Je salue à la fois la CNSA, l'ensemble des MDPH et des départements pour cette bascule que l'on est en train d'opérer. Une notification ne sert à rien si on ne prend pas la famille par la main pour aller ouvrir la porte des différents lieux où l'enfant va résider ou vivre, dans sa vie sociale, dans son accès au sport, dans son accès à la culture. C'est encore très complexe. Dans notre société, le degré d'acceptation de la différence n'est pas encore optimal, pour qu'il soit naturel d'apprendre le violon ou d'aller danser au milieu des autres quand on a un handicap. Nous avons encore beaucoup de travail. C'est l'enjeu de cette coordination de parcours que l'on commence à mettre en place pour améliorer l'accès à la vie quotidienne.

En résumé, les MDPH ont un énorme rôle à jouer mais elles ne sont pas toutes seules. Elles ne doivent pas rester seules. Il faut qu'elles s'appuient et que nous travaillions avec ces acteurs de droit commun. C'est tout l'enjeu de notre méthode dite 360.

Concernant la rentrée scolaire, je ne dispose pas de données chiffrées. Nous avons reçu des alertes, précisément parce que nous avons créé le numéro de téléphone Éducation nationale, lequel basculait vers les inspections locales dès qu'il y avait une problématique. Il y en a eu. Chaque année, il reste des dysfonctionnements de-ci de-là. Mais à chaque fois – et je tiens à saluer le travail d'Isabelle Brion à la cellule Handicap École –, les situations ont été résolues. Et à chaque fois, je disais aux familles d'appeler le numéro national Rentrée scolaire, 0805 805 810, qui basculait vers l'inspection concernée. C'était ce numéro qu'il fallait appeler pour résoudre les situations. La cellule Handicap École a ainsi reçu moins d'appels. À la rentrée, il y a eu environ 1 000 appels dans la France entière. Des solutions ont immédiatement été trouvées, en territoire et en proximité.

Cette année, 6 % d'enfants handicapés supplémentaires ont fait leur rentrée scolaire et 8 000 accompagnants d'élèves en situation de handicap ont été embauchés, ce qui porte à plus de 100 000 leur nombre total. Les PIAL, pôles inclusifs d'accompagnement localisés, se sont mobilisés massivement pour apporter des réponses en territoire. Lorsque les moyens et les ressources sont localisés, on répond bien mieux aux problématiques de territoire.

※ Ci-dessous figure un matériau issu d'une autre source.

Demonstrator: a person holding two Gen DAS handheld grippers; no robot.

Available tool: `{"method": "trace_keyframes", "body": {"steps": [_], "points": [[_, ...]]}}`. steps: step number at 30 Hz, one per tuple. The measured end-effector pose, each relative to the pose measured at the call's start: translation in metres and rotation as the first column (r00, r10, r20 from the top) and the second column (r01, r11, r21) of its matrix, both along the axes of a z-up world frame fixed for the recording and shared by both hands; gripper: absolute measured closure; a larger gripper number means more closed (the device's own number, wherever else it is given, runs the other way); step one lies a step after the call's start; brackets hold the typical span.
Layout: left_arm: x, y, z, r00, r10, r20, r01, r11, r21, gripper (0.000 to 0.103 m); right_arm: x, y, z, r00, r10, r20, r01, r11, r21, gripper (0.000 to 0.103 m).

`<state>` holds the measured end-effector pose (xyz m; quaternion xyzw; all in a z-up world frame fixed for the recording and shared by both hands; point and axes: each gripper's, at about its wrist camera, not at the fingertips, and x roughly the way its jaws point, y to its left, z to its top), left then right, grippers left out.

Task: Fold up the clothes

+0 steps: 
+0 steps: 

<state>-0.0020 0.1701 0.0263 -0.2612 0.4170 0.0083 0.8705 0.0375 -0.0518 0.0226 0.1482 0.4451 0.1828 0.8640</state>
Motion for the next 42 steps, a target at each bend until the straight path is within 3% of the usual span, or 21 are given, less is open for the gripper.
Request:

En somme, les alertes ont été moins nombreuses que les années précédentes, des solutions ont systématiquement été trouvées dans les territoires et les familles étaient rappelées dans les vingt-quatre heures. Bien sûr, il reste, chaque année, des difficultés. Mais il y en a aussi pour les enfants valides. C'est l'organisation intrinsèque de l'Éducation nationale, qui accueille plus de 10 millions d'enfants, quels qu'ils soient et de tout âge. À chaque fois, nous sommes en mode complet d'information et de communication pour résoudre chaque problématique.